**ENTRIES SUPPLIED:**
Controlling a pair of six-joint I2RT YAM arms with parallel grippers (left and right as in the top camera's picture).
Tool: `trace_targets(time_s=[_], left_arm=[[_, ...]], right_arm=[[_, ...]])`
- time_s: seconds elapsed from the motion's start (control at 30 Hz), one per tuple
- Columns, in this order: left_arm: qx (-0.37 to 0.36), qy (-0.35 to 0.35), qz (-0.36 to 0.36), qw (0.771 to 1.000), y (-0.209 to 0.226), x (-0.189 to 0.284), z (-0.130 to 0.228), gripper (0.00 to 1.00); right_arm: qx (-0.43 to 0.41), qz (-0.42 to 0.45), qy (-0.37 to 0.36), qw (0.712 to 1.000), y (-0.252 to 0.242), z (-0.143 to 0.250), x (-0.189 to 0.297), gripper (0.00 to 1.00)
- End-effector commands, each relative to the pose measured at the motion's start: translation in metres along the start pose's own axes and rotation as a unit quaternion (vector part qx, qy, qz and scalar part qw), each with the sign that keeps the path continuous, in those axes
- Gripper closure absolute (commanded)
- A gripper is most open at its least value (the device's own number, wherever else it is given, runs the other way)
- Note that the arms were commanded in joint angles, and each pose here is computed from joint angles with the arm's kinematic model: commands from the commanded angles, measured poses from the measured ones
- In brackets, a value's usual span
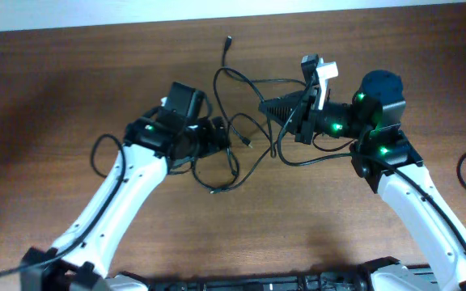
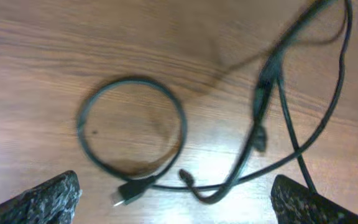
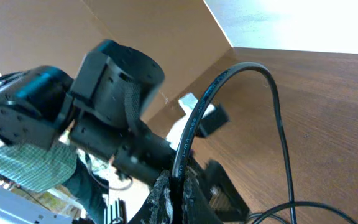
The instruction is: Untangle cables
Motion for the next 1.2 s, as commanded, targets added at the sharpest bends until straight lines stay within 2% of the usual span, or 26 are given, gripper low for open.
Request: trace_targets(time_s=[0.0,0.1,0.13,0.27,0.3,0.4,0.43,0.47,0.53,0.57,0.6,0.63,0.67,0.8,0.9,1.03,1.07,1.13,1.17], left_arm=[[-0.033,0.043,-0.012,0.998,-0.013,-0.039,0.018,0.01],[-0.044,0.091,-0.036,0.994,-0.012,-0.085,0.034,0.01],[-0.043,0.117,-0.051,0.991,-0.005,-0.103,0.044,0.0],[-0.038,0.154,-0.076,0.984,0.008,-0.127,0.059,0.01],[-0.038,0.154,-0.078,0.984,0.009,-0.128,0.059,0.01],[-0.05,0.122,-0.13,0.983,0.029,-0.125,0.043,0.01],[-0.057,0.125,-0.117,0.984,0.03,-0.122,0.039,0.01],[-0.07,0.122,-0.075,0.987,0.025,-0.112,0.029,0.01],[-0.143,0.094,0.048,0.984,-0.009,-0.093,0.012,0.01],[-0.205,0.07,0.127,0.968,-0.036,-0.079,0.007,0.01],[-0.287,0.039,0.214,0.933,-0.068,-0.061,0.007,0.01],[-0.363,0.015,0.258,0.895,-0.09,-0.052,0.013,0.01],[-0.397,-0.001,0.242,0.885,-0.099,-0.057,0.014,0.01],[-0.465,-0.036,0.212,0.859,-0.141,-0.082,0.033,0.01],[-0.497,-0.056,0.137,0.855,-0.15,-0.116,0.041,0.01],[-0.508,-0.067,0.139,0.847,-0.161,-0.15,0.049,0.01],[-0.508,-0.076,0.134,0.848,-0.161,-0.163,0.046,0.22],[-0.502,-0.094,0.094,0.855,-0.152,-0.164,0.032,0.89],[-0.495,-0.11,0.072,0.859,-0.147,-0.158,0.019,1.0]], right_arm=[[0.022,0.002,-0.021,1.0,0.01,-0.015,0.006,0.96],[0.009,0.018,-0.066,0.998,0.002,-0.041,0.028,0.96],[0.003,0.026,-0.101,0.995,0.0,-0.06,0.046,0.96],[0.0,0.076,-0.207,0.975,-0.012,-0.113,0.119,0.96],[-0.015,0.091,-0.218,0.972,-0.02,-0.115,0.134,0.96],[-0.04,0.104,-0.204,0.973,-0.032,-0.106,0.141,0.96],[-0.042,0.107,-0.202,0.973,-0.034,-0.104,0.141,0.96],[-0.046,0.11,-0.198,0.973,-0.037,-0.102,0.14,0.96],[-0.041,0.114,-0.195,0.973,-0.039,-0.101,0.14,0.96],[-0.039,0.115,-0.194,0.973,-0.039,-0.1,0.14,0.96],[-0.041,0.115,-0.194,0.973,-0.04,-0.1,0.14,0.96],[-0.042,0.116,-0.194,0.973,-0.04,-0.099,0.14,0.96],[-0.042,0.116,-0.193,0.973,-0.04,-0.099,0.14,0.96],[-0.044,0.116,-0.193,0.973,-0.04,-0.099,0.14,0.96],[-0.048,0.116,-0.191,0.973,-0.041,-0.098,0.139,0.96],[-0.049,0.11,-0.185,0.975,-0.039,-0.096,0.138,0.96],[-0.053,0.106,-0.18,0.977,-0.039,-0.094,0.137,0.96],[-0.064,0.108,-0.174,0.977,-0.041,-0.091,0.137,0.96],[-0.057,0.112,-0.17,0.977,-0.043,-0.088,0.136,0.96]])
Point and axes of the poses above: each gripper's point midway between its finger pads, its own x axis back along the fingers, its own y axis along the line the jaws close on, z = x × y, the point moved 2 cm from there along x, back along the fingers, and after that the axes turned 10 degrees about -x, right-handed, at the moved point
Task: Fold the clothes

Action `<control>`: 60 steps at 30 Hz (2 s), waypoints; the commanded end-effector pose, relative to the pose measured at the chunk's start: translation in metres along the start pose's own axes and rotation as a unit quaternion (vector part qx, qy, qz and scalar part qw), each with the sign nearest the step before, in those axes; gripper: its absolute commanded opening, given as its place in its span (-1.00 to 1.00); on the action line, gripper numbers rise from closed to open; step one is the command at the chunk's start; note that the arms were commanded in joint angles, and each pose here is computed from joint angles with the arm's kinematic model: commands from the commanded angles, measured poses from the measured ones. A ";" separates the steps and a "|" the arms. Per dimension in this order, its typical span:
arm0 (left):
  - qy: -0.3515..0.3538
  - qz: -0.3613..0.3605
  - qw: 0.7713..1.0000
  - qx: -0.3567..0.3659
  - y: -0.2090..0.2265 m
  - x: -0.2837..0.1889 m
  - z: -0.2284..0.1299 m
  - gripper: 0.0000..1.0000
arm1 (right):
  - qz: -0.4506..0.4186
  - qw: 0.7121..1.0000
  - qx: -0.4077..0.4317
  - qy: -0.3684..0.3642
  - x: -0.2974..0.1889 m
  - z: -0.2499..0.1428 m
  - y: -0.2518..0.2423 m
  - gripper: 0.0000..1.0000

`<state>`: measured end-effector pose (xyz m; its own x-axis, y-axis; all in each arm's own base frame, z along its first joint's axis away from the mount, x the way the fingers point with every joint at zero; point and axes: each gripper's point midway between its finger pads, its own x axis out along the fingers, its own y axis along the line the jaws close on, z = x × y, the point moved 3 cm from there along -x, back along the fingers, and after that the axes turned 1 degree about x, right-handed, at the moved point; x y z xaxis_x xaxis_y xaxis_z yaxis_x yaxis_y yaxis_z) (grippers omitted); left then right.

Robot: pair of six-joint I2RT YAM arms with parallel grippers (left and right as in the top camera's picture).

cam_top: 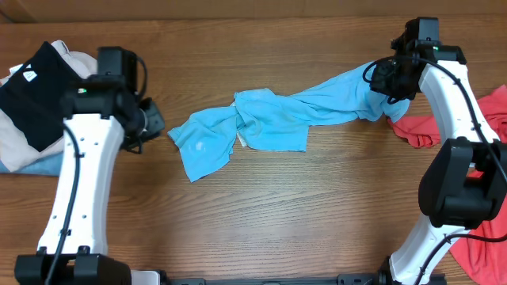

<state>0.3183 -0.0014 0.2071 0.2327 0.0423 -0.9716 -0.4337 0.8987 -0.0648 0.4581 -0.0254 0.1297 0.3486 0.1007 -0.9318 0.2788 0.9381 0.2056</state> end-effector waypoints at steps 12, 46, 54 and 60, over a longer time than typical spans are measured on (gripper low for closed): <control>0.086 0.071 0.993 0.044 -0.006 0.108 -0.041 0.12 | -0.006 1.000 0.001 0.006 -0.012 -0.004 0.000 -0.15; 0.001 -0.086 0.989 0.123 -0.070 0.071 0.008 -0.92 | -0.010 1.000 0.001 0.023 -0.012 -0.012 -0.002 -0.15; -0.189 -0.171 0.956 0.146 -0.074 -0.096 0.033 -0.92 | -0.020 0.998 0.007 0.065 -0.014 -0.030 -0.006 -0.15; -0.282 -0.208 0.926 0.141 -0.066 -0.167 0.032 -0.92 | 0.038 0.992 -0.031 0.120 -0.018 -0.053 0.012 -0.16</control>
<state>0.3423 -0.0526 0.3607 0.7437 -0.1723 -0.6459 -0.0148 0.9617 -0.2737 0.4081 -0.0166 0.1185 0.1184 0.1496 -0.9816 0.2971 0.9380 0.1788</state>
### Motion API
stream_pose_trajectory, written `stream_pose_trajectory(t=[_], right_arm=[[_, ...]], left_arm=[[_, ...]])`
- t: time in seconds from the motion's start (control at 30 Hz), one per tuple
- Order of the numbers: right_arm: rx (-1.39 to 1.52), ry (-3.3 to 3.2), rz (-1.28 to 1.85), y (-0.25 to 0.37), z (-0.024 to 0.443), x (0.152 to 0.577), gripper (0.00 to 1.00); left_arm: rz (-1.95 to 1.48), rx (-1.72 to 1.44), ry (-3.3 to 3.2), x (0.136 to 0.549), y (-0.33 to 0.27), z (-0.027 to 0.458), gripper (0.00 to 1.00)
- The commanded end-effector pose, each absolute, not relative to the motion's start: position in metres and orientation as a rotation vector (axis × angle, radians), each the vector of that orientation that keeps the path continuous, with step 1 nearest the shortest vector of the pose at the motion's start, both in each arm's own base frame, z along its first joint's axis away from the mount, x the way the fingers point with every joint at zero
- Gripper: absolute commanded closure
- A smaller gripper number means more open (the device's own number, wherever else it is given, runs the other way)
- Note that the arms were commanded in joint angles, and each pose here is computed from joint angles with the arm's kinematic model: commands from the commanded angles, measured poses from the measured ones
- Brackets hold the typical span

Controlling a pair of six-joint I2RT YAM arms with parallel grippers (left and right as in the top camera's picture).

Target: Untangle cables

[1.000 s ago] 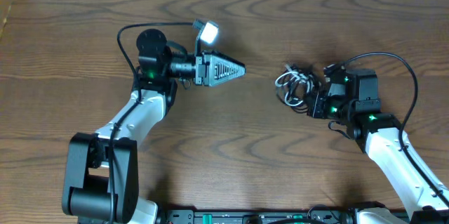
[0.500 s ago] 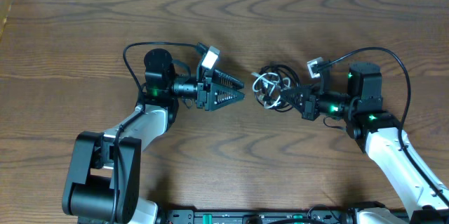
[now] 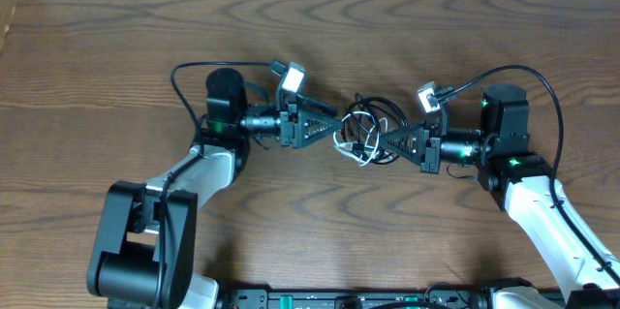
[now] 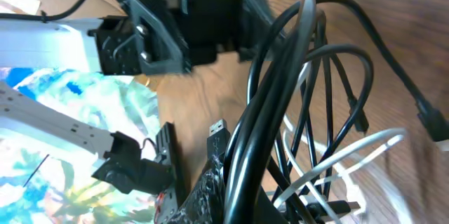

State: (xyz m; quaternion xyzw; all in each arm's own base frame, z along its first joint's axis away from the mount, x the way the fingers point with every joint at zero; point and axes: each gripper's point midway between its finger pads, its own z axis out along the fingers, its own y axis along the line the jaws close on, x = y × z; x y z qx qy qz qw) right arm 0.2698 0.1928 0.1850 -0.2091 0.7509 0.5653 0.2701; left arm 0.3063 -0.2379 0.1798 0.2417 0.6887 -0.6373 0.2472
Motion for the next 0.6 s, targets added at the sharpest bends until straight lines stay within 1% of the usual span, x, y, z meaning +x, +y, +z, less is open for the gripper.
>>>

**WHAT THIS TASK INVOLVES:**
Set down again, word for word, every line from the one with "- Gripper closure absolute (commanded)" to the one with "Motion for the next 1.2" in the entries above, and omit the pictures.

**ANSWER SPACE:**
- Gripper closure absolute (commanded)
- A gripper is most open at its least value (the device's own number, wherever else it is given, runs the other way)
- Note that the arms were commanded in joint angles, and each pose here is computed from joint angles with the arm's kinematic model: commands from the commanded angles, measured poses from the measured ones
- In brackets, a value's usual span
The instruction is: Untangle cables
Motion for the next 1.2 s, as commanded, targets added at the sharpest bends until straight lines stay within 2% of the usual span, or 26 are given, gripper low for open.

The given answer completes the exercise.